What are the melt down effect that you are worrying then?

PUB/SUB model introduces again the connection states to the network devices, 
especially on the ABR. Is this should be considered seriously at the large 
scale network?

And, we are discussing the control plane message transport, not the forwarding 
plane flooding. Then why bridged L2 can be used to replace the IP network?

 

 

Best Regards

 

Aijun Wang

China Telecom

 

From: [email protected] <[email protected]> 
Sent: Thursday, January 27, 2022 2:13 PM
To: Les Ginsberg (ginsberg) <[email protected]>
Cc: Christian Hopps <[email protected]>; [email protected]; Greg Mirsky 
<[email protected]>; Aijun Wang <[email protected]>
Subject: Re: [Lsr] How to forward the solutions for "Prefixes Unreachable 
Notification" problem

 

Right, I also saw req' up to 0.5M nodes in flat IGP core by some customers 
thinking they'll have the money & need for such things (though I know only one 
company in the world right now that runs anything deployed of this scale give 
it 2-3 multiplier of total networking devices including switches ;-). Now, 
generally IME those are customers that did not work with IGPs extensively since 
the beginning and put lots assumptions forward which may look good on paper but 
it is not clear whether they can be built with the current technology available 
(or maybe ever given we're starting to talk gin-ormous ;-) amounts of state 
needing synchronization over what is basically a broadcast). My dry observation 
was that we either need to break up the network (theoretically, with enough 
areas that should be possible but @ this IGP scale nothing is obvious ;-) or 
the other approach is to build it in a very regular graph and use the 
properties of the graph to reduce the amount of state in smart ways so in short 
not use "traditional" IGPs really. 

 

Now, because someone wants a huge IGP and lots of scale problems are being hit, 
the answer is not to make it go "faster" by increasing flooding & push more and 
more stuff into the broadcast, especially with flat addresses. If that 
"strategy" would work we would not have IP but the planet would be bridged L2 
;-) 

 

Sounds abstract until the ugliness in the field overruns you (and the 
assertions of "rate limited" and "timer expiring" and such stuff is basically 
assumptions which will be by experience invalidated by customers fiddling knobs 
or the 'unexpected' meltdown that will expose the one huge blast radius this 
all encompasses). 

 

IME at this scale you are really best served by a subscribe/publish mechanism 
or to put it differently scoped queries on the network. Or you limit the domain 
by e.g. carrying nhops in their own dedicated IBGP reflected or some such thing 
(roughly stuff Robert was ruminating on).  And @ publish/subscribe 
architectural fork in the road I truly do think that IGPs role should be 
limited to exposing the SSAPs (roughly Tony's stuff). A possible variation on 
the theme is mp2mp substrate that is a S-PMSI at the same time but that's 
probably too far out for people's thinking of today ;-) 

 

The discussion is currently bogged down as couple folks observed, given the 
variety of assumptions and experience levels & claims extended happily (where I 
often ask myself how they have been confabulated) I don't see much progress 
will be made. A good option may be to observe that there is no ultimate need 
for IGP to get involved here and things can be solved by an overlay solution of 
PEs just fine and with that move on to practical problems we can agree IGP must 
deal with (as others did already). 

 

--- tony 

 

 

 

 

 

 

 

On Thu, Jan 27, 2022 at 1:49 AM Les Ginsberg (ginsberg) 
<[email protected] <mailto:[email protected]> > 
wrote:

Chris -

The scale request comes from real customers. So, it is understandable for you 
to be "aghast" - but it is a real request.

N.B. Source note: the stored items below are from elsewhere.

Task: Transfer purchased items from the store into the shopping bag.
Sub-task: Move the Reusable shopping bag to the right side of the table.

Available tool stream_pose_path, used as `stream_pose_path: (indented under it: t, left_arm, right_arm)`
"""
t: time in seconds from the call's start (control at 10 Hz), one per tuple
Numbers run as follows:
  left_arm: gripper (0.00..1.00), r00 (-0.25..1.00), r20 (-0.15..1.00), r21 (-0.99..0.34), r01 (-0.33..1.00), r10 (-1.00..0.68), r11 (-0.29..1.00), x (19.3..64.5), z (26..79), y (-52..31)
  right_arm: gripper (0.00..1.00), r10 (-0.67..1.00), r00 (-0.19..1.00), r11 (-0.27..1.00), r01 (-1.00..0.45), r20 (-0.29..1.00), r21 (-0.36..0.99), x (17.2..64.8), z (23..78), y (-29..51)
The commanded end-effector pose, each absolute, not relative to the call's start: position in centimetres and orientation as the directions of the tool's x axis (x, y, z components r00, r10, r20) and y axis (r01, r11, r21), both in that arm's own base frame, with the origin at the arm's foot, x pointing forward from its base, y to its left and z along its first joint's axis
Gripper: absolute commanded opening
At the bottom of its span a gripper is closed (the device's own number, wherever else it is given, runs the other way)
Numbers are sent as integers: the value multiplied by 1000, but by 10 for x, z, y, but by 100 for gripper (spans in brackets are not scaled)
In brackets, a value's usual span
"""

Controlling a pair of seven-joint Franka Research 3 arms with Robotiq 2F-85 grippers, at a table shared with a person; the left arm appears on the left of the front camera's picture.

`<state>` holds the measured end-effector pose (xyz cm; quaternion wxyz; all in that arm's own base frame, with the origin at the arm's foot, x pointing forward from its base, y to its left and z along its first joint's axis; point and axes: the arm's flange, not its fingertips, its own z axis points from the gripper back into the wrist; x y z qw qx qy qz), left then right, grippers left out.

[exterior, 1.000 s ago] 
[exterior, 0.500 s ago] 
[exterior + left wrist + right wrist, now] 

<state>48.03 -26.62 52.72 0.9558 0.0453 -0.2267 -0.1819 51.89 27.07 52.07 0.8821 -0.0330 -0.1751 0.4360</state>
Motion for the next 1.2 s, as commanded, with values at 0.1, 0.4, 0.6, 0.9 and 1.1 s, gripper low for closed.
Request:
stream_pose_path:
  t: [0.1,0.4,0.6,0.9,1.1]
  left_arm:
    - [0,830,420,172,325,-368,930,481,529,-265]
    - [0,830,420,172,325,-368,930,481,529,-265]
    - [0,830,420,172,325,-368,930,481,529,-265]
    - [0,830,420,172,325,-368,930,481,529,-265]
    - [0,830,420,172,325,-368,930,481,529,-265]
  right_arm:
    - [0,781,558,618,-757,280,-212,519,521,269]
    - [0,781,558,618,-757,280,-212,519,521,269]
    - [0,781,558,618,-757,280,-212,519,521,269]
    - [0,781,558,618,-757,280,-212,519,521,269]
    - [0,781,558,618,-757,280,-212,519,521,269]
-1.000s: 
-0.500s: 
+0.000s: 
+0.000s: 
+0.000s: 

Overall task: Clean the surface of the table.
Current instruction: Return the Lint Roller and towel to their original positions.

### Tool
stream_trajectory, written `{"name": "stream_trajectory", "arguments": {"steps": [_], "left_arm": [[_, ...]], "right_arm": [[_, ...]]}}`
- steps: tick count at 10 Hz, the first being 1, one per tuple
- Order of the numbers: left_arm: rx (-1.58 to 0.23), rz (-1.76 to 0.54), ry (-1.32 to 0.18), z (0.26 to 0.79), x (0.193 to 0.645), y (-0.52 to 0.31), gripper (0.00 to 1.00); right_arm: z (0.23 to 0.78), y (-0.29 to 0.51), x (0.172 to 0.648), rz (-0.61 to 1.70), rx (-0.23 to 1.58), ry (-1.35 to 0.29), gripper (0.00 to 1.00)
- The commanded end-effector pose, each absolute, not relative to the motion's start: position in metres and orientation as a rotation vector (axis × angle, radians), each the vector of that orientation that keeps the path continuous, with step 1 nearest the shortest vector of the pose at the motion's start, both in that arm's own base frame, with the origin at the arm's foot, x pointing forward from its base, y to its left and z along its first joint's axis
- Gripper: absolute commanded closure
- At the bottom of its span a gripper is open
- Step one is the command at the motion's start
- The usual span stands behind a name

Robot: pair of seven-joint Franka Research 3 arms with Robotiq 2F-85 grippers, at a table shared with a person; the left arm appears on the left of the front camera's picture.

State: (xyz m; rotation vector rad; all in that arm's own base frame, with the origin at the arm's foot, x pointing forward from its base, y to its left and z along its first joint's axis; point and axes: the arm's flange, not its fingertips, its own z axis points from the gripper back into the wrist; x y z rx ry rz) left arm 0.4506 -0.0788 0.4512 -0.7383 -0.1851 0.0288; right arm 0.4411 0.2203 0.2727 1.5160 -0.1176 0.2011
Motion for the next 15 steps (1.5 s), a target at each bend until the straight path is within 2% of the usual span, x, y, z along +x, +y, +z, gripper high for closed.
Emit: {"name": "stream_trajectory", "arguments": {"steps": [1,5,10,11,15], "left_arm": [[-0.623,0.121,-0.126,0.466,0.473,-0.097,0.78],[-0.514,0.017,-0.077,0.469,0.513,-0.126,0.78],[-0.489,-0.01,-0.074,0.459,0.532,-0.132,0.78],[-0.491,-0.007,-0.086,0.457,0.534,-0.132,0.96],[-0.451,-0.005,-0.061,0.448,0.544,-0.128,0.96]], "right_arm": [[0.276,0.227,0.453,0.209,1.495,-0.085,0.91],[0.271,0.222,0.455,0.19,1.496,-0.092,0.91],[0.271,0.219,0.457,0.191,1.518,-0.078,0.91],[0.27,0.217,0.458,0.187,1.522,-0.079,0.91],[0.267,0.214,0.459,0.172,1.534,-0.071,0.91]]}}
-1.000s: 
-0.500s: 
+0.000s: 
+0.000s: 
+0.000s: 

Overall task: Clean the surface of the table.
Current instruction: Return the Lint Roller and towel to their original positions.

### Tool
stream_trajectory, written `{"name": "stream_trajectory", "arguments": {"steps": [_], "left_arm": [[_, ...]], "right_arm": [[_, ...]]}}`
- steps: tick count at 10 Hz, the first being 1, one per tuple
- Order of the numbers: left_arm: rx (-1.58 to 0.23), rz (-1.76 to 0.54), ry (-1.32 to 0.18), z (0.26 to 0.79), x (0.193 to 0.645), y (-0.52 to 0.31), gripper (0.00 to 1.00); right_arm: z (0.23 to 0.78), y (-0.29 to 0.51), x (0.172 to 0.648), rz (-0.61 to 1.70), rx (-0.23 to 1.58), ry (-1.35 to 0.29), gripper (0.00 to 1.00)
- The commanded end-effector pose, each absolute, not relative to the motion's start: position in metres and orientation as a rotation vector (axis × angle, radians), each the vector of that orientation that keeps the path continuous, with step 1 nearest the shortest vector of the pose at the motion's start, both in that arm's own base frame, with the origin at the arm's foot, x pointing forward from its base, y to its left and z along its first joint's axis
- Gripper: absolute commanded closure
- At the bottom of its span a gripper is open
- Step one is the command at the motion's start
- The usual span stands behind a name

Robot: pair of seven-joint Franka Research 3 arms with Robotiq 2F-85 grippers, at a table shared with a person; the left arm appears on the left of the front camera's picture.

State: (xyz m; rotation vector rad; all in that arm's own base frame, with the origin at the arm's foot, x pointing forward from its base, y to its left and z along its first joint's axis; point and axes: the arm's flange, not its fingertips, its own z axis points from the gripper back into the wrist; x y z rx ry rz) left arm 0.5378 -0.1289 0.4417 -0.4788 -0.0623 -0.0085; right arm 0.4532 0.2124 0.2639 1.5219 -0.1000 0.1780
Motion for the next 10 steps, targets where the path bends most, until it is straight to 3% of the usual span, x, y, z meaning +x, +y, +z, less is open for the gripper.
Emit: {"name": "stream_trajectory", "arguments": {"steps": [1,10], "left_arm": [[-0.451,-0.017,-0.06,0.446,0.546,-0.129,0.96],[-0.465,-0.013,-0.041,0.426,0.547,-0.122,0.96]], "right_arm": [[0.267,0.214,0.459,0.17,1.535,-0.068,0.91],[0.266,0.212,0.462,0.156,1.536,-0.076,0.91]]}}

As far as BFD goes, my opinion is this won’t scale. There is a significant 
difference between operating sessions which continuously monitor liveness in a 
full mesh versus using some approach which only triggers network-wide traffic 
when some topology change is locally detected. There are multiple approaches 
being discussed which do the latter - but BFD is not one of them.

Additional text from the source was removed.